El Presidente de México no llegó al poder fruto de una ola anticorrupción. Quizá lo contrario. ¿Se acuerda lo que se decía en la calle después de doce años de panismo? “Que regresen los corruptos, pero que se vayan los pendejos”. El Presidente y su partido no se presentaron ante la opinión pública como los capaces de terminar con la corrupción. Su bandera fue eficacia para gobernar y se diferenciaron de su principal rival, López Obrador, en que el PRI era el partido de las instituciones: el que las inventó y las respeta.

Últimamente, los institucionales se han ido despachando a las instituciones. Nombramiento a nombramiento, despido a despido, hoy resulta insostenible ese discurso. Cada vez son menos discretos para usarlas políticamente en un tsunami de operación electoral que arrasa sin que les dé pena. Y basta ver las encuestas para concluir que aquella eficacia prometida tropezó con la violencia y la corrupción.

En cambio, quien sí lleva años presentándose con la bandera de la anticorrupción es Andrés Manuel López Obrador. Pero ese discurso también ha sido demolido por el propio líder: victimiza a Eva Cadena después de recibir sobres de dinero, reincorpora a su grupo de operadores a René Bejarano con el historial de videoescándalos de sobornos y, más recientemente, defiende a capa y espada al impresentable Partido del Trabajo de los cargos por embolsarse 100 millones de pesos en las cuentas personales de la esposa del dirigente nacional de este partido.

Por no contar que su gestión en la Ciudad de México no implicó una disminución de las corruptelas, que descalificó de saque el ejercicio ciudadano de la Ley 3de3 y que su plan para terminar con este flagelo es que él llegue a Los Pinos y ponga el ejemplo (así de increíble).

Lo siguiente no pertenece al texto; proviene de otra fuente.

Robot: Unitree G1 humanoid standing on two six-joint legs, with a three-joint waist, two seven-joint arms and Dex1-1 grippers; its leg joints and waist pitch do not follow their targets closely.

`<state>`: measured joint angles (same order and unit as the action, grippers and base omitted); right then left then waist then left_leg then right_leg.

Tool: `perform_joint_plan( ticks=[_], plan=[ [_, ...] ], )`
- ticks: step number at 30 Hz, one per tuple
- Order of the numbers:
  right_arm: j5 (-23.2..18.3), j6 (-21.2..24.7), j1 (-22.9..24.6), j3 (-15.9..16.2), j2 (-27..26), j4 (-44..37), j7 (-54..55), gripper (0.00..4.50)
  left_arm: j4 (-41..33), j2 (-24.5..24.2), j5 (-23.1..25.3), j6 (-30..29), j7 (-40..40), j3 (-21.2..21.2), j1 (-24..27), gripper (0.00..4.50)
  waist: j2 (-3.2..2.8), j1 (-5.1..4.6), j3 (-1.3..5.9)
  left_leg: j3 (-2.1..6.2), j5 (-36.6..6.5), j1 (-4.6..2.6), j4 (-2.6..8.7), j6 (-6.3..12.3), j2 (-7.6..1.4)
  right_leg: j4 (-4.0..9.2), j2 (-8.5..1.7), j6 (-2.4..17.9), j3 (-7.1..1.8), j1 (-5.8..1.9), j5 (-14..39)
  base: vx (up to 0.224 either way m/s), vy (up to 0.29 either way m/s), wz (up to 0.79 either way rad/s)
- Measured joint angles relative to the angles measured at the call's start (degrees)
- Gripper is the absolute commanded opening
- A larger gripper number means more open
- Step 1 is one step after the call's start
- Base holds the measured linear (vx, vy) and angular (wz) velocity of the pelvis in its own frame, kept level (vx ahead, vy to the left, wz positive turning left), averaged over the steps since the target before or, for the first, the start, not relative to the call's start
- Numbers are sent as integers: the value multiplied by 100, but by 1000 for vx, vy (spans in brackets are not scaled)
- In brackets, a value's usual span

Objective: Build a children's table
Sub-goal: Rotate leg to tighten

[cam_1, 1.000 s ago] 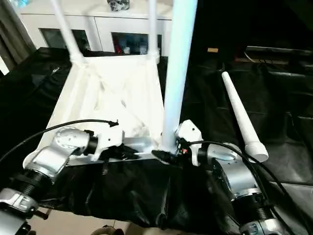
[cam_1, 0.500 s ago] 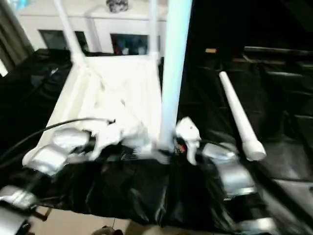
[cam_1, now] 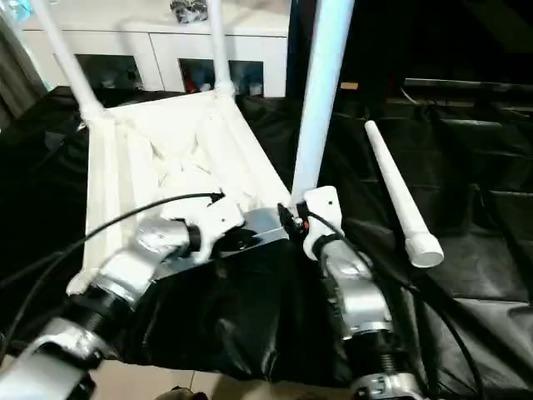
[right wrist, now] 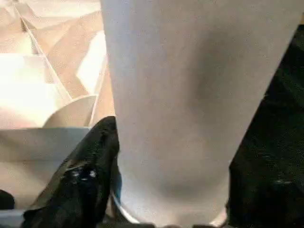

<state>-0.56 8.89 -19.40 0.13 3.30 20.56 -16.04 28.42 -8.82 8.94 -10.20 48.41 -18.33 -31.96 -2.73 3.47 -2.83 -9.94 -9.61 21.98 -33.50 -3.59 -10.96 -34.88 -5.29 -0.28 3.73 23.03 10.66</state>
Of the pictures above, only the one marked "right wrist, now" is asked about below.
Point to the white plastic table leg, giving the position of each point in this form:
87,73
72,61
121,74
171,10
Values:
178,95

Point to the white plastic table top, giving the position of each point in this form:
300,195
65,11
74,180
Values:
35,83

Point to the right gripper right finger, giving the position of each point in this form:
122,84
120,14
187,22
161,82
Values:
261,197

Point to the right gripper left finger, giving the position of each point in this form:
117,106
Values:
80,180

López Obrador no prometió ser un demócrata. Su estilo más bien ha sido autoritario siempre. En cambio, quien sí se pintó como demócrata es Ricardo Anaya. Su partido tiene también fama de ser el más democrático de todos, o el menos antidemocrático. Pero, de unos meses para acá, Anaya se ha ido forjando fama de autoritario e intolerante. Los reclamos dentro de su partido lo muestran como un hombre capaz de traicionar con tal de escalar, de cambiar las reglas del juego para favorecerse, de no buscar el consenso sino la imposición, la sumisión por encima del equipo. Y él no ha sido eficaz en calmar estas costosas críticas ni cambiar esa percepción que reina en el mundo de la política.

¿Por qué se están autodemoliendo? ¿Por qué están atacando sus cimientos? ¿Estarán pensando que ya están muy desgastados? ¿Será planeado o es una inercia impensada en el fragor de la batalla?

SACIAMORBOS. Imagino a un DRO acercándose a esos tres edificios, diagnosticándolos con grietas, con fracturas, con severos daños detectables a simple vista. Han sido muchos años, muchos sismos. Pero el DRO se sorprende cuando, antes de terminar su dictamen, los tres dueños empiezan a autodemoler sus estructuras. Sobre todo, porque quieren tenerlas de pie, relucientes, habitables, para la campaña que arranca formalmente en unas cuantas semanas.